2. Employers crave loyalty and dedication. Apprenticeship programs highlight these qualities in you.
Being an apprentice builds character in ways ordinary jobs or internships cannot. It takes anywhere from 2 to 5 years to successfully graduate from a decent apprenticeship program. That’s a lot of time dedicated to honing your craft, gaining highly specialized skills, and building your career from entry-level to middle class income without job-hopping.
While the nature of apprenticeships itself dissuades job-hopping due to the lengthy period, it takes commitment, patience and perseverance to stick with a 4-year apprenticeship program to receive professional certifications.
This allow companies to look inside the organization for top-performing employees who can be trained for leadership and managerial roles or promoted in times of growth and expansion.
3. You can bridge the “skills gap” in the economy.
Most employers bemoan the lack of qualified candidates in the labor market due to factors such as weak educational programs, lackluster internship experiences, and poor job fit.
Other times, it’s due to a shortage of highly-skilled workers and a surplus of low-skilled workers. Upskilling with apprenticeship can solve this problem.

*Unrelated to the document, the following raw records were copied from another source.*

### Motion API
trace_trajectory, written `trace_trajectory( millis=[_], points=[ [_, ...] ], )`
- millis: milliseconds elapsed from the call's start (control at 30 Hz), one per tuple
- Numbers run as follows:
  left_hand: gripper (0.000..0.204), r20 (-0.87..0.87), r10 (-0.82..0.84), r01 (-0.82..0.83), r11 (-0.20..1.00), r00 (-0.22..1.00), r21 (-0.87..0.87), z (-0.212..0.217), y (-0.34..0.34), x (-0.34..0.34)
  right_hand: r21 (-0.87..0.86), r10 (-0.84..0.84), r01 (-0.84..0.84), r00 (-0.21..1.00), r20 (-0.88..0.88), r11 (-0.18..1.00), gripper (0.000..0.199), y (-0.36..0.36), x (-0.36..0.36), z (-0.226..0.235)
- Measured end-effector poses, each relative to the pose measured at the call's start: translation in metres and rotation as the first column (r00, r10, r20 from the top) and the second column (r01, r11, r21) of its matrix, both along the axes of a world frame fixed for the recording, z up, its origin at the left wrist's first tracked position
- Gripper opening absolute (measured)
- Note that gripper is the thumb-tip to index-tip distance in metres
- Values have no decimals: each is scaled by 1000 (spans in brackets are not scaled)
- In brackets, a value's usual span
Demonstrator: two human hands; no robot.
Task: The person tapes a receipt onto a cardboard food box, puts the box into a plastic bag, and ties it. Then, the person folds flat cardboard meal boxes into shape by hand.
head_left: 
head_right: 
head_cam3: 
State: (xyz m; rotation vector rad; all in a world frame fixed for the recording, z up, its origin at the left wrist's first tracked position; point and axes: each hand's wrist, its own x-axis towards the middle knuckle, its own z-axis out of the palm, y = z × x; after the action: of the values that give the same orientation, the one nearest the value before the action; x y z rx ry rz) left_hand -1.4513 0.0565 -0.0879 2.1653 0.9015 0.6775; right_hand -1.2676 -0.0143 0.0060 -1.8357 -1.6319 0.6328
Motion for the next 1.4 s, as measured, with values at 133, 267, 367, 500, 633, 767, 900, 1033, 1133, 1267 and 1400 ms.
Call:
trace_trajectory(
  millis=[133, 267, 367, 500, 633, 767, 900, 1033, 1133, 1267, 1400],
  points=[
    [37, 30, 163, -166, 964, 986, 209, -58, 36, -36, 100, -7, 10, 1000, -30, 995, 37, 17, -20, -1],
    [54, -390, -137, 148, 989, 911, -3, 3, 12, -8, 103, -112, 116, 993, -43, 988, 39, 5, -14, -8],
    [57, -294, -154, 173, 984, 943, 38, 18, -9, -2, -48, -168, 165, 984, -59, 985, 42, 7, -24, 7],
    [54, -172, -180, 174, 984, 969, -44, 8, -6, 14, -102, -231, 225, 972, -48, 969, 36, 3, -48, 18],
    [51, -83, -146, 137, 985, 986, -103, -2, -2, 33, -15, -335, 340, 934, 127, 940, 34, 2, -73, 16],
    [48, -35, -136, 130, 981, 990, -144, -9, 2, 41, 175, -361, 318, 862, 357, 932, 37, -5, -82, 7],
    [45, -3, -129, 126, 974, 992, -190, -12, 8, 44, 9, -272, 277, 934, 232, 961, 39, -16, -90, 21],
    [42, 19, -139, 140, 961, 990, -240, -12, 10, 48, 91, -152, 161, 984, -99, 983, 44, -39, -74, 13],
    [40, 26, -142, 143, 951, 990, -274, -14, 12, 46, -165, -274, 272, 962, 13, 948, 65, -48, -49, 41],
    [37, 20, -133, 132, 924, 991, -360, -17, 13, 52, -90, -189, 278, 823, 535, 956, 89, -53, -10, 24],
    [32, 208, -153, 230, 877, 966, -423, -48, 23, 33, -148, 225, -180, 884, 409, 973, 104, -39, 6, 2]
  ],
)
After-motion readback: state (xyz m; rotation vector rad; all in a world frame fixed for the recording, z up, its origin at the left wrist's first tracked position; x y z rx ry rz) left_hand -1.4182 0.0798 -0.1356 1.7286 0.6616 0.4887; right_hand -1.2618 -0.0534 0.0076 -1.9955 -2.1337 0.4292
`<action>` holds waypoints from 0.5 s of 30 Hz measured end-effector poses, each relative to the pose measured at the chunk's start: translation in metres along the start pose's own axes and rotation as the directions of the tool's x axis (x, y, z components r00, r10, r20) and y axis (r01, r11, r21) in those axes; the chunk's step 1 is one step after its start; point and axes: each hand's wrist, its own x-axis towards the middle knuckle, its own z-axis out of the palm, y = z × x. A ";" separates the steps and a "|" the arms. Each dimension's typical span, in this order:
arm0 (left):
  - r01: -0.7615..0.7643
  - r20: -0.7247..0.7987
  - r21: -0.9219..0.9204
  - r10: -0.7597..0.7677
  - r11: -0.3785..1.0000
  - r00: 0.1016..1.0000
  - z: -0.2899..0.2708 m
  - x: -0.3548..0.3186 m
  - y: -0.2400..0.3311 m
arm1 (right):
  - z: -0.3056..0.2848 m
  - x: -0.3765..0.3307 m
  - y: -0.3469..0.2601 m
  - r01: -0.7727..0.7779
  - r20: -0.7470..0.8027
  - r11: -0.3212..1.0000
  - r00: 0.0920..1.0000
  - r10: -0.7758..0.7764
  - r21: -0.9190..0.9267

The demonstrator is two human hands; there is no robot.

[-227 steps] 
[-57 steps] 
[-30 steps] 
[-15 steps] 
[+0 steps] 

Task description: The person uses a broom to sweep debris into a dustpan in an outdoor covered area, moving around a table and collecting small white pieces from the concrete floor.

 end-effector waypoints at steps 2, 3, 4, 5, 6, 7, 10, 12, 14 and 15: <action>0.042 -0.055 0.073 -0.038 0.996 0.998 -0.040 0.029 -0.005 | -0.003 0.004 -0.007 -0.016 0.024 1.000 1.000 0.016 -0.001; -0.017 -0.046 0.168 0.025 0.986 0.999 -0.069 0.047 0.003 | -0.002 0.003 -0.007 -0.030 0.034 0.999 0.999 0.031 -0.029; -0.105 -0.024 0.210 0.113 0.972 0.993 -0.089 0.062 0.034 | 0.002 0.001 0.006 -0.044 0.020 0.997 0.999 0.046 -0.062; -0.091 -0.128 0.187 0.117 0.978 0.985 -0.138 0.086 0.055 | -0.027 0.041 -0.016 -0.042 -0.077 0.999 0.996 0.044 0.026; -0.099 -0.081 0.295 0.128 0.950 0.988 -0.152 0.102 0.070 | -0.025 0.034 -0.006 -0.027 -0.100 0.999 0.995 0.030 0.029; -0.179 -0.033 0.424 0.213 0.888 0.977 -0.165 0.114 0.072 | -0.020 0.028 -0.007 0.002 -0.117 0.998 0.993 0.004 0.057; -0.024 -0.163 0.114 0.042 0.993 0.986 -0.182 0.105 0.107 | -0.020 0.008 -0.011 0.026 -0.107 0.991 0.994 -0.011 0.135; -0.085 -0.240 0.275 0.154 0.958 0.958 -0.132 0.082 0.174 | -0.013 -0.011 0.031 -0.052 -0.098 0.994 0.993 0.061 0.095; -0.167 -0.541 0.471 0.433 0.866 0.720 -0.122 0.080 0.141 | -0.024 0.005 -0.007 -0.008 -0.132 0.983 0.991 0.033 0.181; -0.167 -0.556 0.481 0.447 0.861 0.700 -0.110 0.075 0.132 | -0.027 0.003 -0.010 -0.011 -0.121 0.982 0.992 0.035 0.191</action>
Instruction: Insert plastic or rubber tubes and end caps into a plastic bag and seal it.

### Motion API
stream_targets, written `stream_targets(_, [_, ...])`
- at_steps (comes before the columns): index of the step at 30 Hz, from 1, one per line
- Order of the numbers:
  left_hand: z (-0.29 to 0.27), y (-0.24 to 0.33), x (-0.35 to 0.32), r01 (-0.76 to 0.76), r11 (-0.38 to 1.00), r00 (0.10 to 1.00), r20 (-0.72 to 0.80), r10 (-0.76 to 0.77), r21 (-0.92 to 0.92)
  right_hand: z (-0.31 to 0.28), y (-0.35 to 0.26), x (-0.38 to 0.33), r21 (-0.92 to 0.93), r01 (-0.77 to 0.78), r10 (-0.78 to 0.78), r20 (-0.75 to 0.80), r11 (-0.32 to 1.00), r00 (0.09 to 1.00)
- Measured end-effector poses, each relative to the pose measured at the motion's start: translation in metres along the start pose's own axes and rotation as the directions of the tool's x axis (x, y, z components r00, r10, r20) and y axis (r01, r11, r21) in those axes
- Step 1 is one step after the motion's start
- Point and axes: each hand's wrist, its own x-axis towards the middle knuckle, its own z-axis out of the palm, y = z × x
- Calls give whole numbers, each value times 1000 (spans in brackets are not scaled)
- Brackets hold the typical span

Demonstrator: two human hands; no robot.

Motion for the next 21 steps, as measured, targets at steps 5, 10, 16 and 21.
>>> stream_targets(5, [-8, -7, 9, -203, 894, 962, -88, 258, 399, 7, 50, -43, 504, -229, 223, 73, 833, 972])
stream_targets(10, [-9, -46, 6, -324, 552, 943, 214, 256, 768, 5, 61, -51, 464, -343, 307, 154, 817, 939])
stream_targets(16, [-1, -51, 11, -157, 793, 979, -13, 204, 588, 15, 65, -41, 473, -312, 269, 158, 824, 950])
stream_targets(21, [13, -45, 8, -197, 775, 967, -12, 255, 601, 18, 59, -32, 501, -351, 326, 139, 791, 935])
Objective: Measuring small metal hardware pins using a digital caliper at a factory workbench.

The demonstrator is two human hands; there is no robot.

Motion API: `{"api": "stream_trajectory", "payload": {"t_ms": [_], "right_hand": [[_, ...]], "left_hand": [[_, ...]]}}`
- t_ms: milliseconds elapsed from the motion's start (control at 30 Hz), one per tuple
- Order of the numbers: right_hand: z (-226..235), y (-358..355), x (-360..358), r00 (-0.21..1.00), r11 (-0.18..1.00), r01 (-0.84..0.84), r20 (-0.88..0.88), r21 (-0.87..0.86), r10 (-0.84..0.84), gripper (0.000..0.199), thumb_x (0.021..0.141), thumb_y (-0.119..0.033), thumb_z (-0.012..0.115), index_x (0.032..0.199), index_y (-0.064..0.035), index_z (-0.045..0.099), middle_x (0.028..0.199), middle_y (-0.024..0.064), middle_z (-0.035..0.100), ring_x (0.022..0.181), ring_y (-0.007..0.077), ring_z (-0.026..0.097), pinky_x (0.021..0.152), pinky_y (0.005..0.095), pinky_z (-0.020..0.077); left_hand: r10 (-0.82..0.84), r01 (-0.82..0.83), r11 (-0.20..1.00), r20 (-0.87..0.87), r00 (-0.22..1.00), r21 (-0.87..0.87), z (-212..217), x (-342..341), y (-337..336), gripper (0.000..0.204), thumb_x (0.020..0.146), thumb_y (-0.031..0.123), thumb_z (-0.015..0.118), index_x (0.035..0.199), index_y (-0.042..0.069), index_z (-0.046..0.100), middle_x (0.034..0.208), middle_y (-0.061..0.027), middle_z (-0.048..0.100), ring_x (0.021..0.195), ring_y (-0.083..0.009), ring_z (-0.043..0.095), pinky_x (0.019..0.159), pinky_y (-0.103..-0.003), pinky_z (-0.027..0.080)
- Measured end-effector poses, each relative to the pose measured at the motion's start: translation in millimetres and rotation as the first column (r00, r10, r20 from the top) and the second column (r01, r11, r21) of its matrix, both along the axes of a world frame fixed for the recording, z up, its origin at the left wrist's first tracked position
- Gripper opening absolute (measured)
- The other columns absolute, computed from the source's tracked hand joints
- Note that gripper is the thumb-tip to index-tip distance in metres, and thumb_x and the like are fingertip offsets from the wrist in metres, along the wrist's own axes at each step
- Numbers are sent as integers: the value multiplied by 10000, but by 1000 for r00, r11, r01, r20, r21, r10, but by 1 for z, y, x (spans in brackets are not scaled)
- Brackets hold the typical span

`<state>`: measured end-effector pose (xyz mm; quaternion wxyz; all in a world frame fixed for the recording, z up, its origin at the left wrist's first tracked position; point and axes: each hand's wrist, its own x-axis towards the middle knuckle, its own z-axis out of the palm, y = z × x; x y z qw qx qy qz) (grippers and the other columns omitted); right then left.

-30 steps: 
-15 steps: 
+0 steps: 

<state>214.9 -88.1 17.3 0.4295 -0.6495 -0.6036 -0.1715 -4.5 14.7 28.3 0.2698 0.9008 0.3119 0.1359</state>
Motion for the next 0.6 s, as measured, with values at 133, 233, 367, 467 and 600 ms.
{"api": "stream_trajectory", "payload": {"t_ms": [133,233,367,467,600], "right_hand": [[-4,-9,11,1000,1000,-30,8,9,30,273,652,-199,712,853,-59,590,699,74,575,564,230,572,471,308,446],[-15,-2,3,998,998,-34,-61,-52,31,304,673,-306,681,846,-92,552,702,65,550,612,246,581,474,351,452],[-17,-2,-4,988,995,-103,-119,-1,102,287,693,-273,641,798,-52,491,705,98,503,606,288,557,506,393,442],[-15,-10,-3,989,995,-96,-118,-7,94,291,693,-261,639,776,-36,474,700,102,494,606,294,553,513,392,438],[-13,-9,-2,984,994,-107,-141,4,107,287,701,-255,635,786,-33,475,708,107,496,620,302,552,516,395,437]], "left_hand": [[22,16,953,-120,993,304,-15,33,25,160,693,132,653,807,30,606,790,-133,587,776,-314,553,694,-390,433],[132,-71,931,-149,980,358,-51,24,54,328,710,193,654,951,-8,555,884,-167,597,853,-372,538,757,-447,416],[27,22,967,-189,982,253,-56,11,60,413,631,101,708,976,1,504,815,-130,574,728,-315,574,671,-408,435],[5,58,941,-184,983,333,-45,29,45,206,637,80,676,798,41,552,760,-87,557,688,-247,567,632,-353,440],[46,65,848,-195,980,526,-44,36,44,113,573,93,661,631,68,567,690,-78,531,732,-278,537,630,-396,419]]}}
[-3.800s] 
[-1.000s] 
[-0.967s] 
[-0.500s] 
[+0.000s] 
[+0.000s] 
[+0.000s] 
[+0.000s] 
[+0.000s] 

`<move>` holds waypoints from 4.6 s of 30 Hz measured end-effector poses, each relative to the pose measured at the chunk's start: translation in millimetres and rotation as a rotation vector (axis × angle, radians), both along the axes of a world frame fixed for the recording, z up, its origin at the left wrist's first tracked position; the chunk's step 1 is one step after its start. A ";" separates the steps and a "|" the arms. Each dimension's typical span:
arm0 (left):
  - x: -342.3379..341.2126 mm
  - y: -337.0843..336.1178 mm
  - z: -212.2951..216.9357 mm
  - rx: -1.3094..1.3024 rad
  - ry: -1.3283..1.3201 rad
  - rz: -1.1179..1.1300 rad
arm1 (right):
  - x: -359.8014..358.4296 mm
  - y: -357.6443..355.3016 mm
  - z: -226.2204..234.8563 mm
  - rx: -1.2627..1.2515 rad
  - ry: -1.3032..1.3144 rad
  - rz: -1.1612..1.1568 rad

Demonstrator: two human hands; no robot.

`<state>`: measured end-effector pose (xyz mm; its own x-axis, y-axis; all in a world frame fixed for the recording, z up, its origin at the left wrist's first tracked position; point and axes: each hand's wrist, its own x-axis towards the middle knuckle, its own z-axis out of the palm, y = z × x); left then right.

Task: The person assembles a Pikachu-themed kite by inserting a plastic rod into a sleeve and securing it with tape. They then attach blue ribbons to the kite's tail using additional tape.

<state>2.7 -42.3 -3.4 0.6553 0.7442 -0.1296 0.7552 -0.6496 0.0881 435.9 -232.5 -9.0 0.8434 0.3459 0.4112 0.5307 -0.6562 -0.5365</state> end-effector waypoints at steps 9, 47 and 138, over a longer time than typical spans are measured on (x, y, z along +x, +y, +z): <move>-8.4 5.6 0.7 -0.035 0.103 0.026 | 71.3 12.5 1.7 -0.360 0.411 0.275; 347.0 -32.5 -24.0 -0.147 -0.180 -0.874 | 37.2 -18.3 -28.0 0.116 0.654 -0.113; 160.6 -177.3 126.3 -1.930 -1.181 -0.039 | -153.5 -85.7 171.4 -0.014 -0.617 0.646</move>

We are already seeing reports of a likely shortage of approximately 40 million high- skilled workers and 45 million medium-skill workers by 2020.((Fortune. How U.S. companies can fill the skills gap)) By focusing on specific skill-set, employers have exactly what they want at the right time and how they want it.
If you are currently employed and would love to gain additional certifications, ask your employer if there are work-and-learn programs that can help you bridge this gap. Most companies are willing invest in employees’ professional development if there is ambition and commitment displayed from the employee.
The bottom line
You are just be one step away from the career of your dreams. There are apprenticeship programs out there looking for enthusiastic workers, and you might be the perfect fit.